[Records from a collection]
◇ ◇ ◇
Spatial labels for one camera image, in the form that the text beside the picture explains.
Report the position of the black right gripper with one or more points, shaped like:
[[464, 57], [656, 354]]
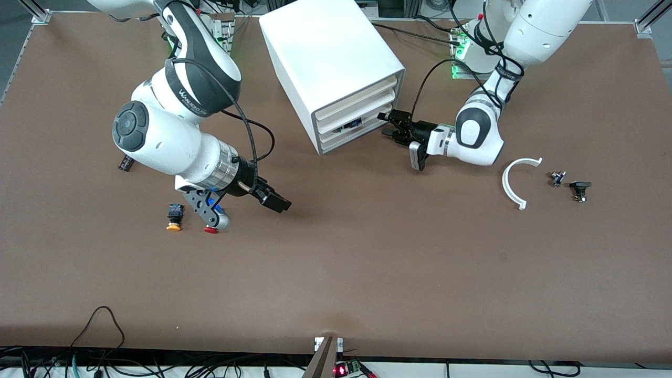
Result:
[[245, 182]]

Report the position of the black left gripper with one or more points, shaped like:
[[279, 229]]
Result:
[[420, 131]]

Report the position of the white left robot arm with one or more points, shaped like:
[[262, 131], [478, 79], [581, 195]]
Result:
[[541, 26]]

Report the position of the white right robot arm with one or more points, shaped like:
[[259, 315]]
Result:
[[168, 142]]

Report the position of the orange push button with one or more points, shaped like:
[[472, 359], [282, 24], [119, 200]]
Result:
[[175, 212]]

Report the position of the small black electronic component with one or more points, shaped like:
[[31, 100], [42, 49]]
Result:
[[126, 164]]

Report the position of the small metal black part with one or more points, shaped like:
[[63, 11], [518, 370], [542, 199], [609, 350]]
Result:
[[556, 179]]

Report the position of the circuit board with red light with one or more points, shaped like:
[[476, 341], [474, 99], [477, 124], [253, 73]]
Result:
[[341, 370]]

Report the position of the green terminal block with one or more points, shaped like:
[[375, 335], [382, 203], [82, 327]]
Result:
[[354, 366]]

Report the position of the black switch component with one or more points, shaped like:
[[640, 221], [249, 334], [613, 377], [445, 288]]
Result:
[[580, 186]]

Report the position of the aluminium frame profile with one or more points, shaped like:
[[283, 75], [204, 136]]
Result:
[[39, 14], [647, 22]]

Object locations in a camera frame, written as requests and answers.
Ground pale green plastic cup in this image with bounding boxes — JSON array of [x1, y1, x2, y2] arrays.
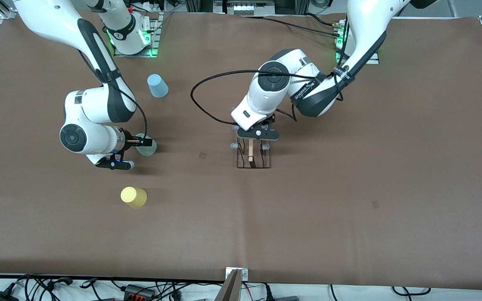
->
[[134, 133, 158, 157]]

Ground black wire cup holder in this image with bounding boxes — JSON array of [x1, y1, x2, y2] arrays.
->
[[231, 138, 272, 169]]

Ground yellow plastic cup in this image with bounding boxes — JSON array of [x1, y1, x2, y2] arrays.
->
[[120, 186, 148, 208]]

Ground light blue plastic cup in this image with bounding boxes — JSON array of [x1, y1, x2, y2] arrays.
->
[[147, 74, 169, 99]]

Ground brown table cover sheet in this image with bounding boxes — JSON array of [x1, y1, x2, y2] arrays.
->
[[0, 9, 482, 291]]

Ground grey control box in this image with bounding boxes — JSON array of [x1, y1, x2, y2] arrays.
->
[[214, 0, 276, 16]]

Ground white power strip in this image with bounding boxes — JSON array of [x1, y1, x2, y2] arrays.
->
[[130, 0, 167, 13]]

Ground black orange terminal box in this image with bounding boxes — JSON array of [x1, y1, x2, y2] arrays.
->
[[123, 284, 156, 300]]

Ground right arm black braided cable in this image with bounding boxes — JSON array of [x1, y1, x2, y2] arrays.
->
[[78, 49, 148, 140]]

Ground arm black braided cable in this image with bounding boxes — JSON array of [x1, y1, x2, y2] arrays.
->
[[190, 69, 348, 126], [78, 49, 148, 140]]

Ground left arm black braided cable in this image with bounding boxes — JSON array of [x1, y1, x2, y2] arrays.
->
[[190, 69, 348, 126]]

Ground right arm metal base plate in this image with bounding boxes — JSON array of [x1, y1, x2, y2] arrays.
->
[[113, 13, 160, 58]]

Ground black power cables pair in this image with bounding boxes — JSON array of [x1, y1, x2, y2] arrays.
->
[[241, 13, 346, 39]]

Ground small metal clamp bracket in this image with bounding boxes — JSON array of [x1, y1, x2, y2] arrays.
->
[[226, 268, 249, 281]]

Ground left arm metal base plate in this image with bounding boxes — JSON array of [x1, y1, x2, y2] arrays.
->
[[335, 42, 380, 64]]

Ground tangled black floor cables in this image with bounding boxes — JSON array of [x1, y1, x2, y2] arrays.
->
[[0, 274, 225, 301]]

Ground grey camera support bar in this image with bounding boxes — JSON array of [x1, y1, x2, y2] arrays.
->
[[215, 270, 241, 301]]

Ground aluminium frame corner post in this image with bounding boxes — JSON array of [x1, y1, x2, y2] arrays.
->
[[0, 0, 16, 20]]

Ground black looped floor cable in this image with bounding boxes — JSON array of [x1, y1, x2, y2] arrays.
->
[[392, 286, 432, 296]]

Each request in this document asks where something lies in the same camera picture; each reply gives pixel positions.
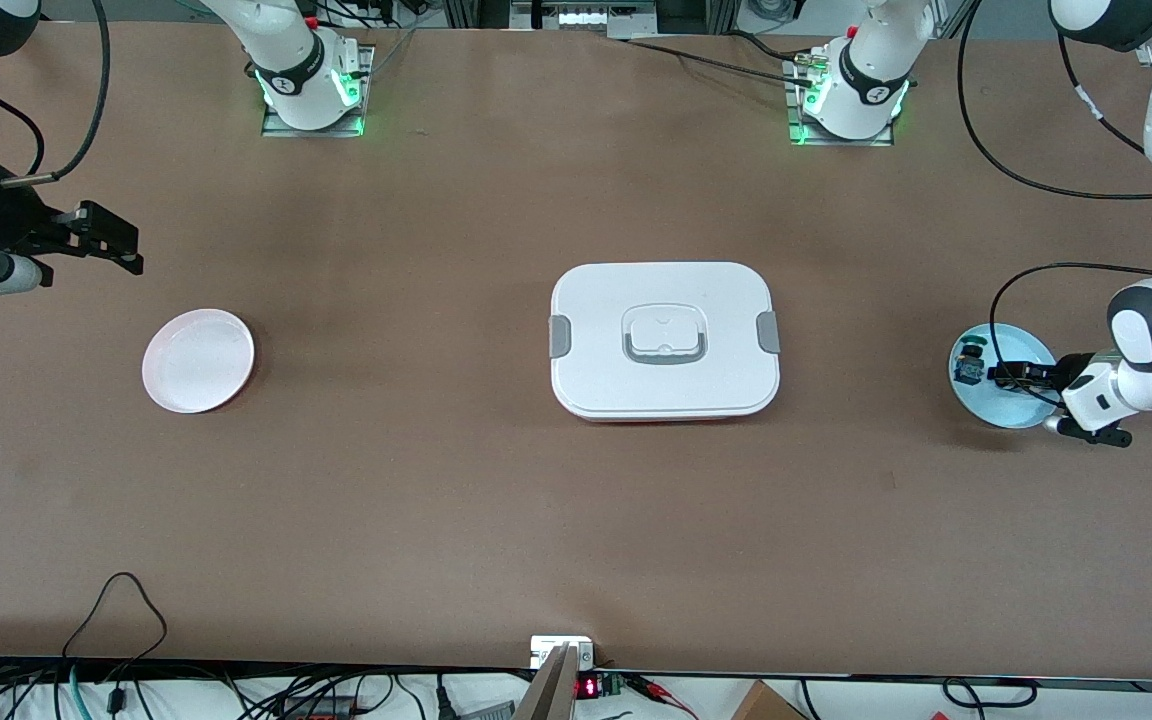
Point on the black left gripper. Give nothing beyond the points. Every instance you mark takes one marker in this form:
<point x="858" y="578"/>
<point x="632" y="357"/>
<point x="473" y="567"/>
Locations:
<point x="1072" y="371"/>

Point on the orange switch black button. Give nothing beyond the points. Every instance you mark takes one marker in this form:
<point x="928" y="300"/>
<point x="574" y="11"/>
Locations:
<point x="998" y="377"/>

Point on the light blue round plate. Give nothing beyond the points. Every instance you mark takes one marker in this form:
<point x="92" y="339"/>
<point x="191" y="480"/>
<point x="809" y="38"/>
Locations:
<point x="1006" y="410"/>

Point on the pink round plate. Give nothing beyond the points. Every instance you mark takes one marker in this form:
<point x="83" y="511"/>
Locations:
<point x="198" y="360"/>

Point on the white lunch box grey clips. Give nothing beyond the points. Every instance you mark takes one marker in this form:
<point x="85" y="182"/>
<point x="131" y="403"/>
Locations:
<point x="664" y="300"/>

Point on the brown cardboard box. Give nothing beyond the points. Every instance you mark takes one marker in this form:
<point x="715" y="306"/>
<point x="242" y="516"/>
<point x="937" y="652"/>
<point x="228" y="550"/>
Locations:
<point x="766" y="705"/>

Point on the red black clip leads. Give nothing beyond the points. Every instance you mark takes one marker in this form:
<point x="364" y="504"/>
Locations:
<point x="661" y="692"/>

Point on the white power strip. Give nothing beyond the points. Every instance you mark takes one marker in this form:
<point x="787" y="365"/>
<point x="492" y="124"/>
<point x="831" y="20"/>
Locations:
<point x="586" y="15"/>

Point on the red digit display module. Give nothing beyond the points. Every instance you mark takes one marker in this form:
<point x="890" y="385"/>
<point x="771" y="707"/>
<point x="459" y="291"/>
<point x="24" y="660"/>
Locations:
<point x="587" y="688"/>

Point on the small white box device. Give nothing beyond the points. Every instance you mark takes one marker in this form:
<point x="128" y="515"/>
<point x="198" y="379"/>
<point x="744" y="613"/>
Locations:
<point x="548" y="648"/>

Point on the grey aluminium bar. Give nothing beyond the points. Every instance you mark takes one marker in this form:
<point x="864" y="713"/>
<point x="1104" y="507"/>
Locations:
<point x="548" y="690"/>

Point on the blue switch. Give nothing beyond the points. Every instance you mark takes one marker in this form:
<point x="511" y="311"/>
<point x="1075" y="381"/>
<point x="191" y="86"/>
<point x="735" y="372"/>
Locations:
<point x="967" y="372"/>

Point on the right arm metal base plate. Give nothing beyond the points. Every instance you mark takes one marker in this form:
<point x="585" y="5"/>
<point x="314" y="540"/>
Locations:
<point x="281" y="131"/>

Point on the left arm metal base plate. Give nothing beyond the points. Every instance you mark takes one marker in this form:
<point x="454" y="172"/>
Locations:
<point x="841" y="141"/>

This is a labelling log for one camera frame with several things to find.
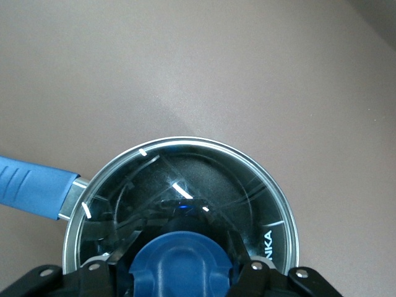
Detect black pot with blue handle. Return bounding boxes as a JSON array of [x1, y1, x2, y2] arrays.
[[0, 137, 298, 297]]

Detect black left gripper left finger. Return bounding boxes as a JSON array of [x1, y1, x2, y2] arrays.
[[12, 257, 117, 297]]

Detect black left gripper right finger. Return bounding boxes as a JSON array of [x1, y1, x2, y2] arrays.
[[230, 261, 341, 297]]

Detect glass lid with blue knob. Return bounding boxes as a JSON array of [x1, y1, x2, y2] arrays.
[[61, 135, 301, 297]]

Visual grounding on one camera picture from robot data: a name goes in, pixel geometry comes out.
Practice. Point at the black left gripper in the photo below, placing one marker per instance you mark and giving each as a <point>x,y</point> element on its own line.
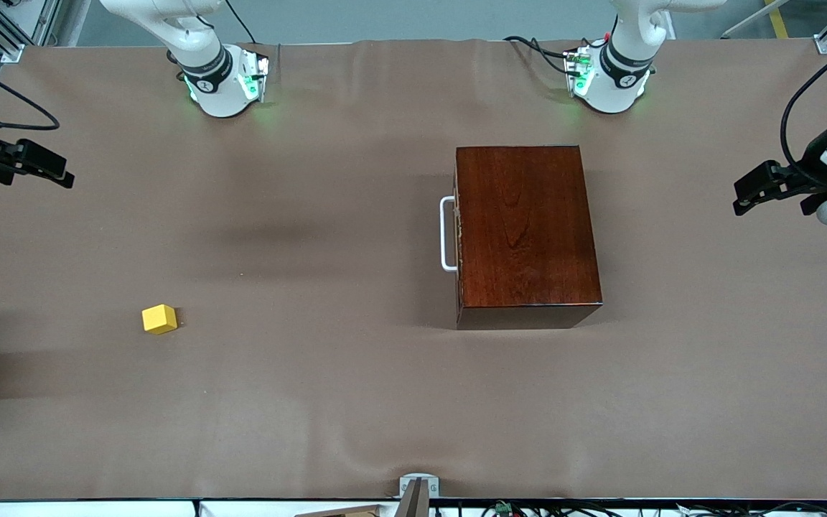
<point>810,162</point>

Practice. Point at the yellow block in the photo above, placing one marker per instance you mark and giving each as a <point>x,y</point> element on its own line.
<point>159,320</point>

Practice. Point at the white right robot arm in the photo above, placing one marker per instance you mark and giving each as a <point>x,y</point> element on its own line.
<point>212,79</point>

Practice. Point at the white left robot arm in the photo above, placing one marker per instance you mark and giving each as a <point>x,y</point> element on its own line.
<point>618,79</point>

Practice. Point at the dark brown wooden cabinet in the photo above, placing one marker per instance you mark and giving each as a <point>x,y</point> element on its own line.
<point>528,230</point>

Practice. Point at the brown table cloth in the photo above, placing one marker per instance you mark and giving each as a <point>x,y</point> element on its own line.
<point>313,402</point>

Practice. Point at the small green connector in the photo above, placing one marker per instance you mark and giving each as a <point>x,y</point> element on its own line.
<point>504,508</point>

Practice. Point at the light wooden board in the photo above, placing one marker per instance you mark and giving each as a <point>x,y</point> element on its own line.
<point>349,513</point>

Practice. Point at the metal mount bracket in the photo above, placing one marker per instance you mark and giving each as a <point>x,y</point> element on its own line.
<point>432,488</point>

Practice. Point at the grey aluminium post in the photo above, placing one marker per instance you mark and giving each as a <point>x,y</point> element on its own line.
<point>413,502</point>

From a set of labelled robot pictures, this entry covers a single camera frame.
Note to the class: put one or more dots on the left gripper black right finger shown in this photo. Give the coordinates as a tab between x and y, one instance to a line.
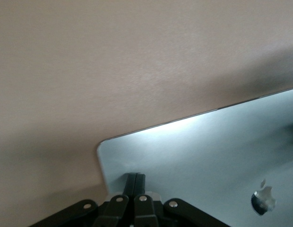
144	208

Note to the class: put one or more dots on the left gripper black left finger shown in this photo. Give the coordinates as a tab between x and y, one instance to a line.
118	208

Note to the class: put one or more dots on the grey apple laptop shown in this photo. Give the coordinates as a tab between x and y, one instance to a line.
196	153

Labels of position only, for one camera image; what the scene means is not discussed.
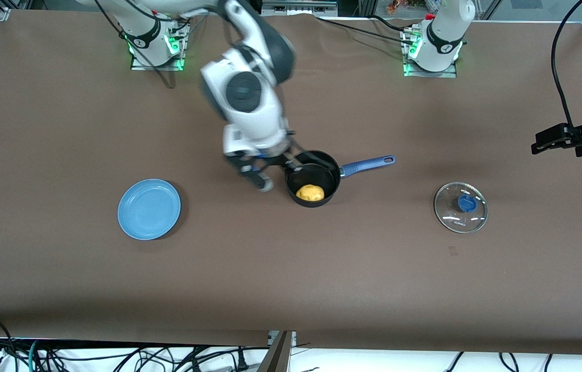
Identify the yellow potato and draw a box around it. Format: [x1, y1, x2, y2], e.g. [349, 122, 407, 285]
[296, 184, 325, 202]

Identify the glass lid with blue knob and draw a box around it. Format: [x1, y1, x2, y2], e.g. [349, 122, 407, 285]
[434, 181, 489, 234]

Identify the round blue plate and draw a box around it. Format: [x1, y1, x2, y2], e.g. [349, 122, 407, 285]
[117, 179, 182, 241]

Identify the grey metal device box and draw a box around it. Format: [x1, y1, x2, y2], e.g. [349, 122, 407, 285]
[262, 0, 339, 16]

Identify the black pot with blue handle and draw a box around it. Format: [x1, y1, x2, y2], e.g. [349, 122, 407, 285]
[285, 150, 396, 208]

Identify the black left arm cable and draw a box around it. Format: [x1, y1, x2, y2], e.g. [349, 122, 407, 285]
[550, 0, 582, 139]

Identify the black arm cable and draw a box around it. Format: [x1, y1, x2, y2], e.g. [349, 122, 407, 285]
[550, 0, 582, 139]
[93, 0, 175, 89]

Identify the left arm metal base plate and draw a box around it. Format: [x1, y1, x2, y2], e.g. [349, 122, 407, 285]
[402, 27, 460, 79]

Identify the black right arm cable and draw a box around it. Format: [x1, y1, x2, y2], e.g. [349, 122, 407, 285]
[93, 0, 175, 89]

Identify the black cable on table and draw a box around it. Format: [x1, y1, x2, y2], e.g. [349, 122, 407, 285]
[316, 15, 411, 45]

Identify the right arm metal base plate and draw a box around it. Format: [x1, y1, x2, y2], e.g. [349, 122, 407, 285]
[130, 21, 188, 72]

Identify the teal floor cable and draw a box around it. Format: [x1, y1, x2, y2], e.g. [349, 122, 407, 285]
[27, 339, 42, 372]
◇ ◇ ◇
Copy every line from the records above that contains the string "small".

Report the position of the small black electronic component with one or more points, shaped like:
Report the position of the small metal black part with one or more points, shaped like:
Ground small metal clamp bracket in this image with bounding boxes — JSON array of [x1, y1, x2, y2] arrays.
Point on the small white box device. Give nothing beyond the points. Every instance you mark takes one marker in this form:
Practice. Point at the small green connector in the photo above, placing one marker per instance you mark and giving each as a <point>x,y</point> element on its own line.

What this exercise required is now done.